> WHAT NEEDS TO BE DONE: All of the data is to be set down again without any alteration.

> PROVIDED MATERIAL:

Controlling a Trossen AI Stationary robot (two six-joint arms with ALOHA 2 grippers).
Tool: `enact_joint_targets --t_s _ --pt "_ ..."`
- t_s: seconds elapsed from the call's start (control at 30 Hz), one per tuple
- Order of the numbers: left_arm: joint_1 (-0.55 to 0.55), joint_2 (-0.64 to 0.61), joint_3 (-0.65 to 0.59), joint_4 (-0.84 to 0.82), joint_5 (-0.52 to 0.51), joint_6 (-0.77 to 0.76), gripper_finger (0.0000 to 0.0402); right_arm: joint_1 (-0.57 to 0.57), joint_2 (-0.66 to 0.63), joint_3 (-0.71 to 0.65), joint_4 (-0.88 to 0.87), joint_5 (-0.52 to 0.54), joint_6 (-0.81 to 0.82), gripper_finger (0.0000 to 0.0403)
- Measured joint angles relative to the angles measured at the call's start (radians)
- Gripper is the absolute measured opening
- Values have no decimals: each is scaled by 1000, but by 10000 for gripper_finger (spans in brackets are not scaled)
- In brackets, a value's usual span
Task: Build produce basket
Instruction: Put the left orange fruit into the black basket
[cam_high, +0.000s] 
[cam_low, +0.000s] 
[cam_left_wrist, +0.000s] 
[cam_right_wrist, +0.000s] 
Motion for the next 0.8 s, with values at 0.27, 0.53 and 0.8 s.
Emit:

> ANSWER:
Controlling a Trossen AI Stationary robot (two six-joint arms with ALOHA 2 grippers).
Tool: `enact_joint_targets --t_s _ --pt "_ ..."`
- t_s: seconds elapsed from the call's start (control at 30 Hz), one per tuple
- Order of the numbers: left_arm: joint_1 (-0.55 to 0.55), joint_2 (-0.64 to 0.61), joint_3 (-0.65 to 0.59), joint_4 (-0.84 to 0.82), joint_5 (-0.52 to 0.51), joint_6 (-0.77 to 0.76), gripper_finger (0.0000 to 0.0402); right_arm: joint_1 (-0.57 to 0.57), joint_2 (-0.66 to 0.63), joint_3 (-0.71 to 0.65), joint_4 (-0.88 to 0.87), joint_5 (-0.52 to 0.54), joint_6 (-0.81 to 0.82), gripper_finger (0.0000 to 0.0403)
- Measured joint angles relative to the angles measured at the call's start (radians)
- Gripper is the absolute measured opening
- Values have no decimals: each is scaled by 1000, but by 10000 for gripper_finger (spans in brackets are not scaled)
- In brackets, a value's usual span
Task: Build produce basket
Instruction: Put the left orange fruit into the black basket
[cam_high, +0.000s] 
[cam_low, +0.000s] 
[cam_left_wrist, +0.000s] 
[cam_right_wrist, +0.000s] 
Motion for the next 0.8 s, with values at 0.27, 0.53 and 0.8 s.
Emit:

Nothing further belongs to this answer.